PROBLEM TO WORK ON:
Only the lines from the one with "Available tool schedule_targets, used" to the end of the data below should be given again, exactly, with both ends included and pictures omitted.

RECORDED DATA:
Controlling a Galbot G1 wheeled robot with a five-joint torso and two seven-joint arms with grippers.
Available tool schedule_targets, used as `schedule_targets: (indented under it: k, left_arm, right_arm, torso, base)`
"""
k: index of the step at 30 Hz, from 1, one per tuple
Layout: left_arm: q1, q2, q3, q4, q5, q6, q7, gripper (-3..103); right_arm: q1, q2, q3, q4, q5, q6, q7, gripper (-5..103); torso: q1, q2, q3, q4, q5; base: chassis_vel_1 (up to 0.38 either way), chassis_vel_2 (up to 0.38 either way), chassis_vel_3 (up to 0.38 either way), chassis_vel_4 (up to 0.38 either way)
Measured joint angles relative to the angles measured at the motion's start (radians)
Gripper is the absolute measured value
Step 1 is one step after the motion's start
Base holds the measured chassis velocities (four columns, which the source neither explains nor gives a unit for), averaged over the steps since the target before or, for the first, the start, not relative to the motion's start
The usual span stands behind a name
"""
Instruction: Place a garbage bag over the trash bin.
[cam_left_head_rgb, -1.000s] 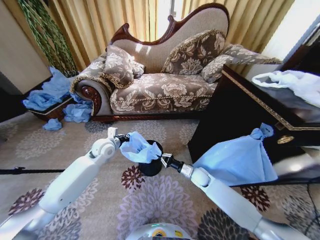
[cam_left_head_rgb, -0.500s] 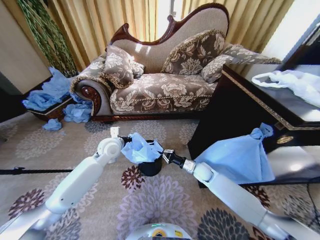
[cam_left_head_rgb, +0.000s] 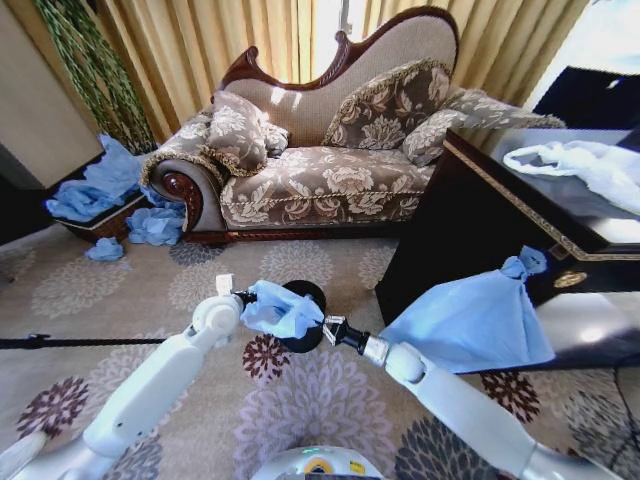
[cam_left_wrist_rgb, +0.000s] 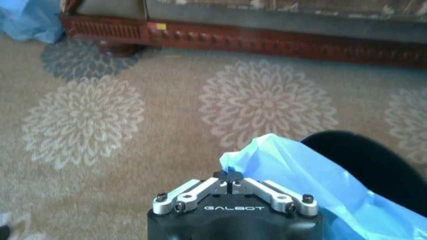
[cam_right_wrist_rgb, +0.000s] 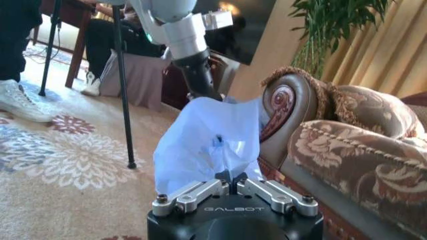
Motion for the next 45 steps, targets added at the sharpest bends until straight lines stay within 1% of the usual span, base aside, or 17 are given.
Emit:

RESULT FOR THIS EXERCISE:
Available tool schedule_targets, used as `schedule_targets: (indented under it: k, left_arm, right_arm, torso, base)`
"""
k: index of the step at 30 Hz, from 1, one per tuple
Layout: left_arm: q1, q2, q3, q4, q5, q6, q7, gripper (-3..103); right_arm: q1, q2, q3, q4, q5, q6, q7, gripper (-5..103); torso: q1, q2, q3, q4, q5; base: chassis_vel_1 (up to 0.38 either way), chassis_vel_2 (up to 0.38 either way), chassis_vel_3 (up to 0.38 either way), chassis_vel_4 (up to 0.38 either way)
Measured joint angles relative to the angles measured at the motion's start (radians)
Gripper is the absolute measured value
Step 1 is one step after the motion's start
Base holds the measured chassis velocities (four columns, which the source neither explains nor gives a unit for), averaged over the steps since the target before or, for the first, the start, not relative to the motion's start
The usual span stands behind a name
"""
Instruction: Place a garbage bag over the trash bin.
[cam_left_head_rgb, -1.000s] 
[cam_left_head_rgb, -0.500s] 
[cam_left_head_rgb, +0.000s] 
[cam_left_wrist_rgb, +0.000s] 
[cam_right_wrist_rgb, +0.000s] 
Motion for the next 45 steps, targets added at the sharpest bends until straight lines stay within 1% of the usual span, base aside, or 17 are given.
Emit:

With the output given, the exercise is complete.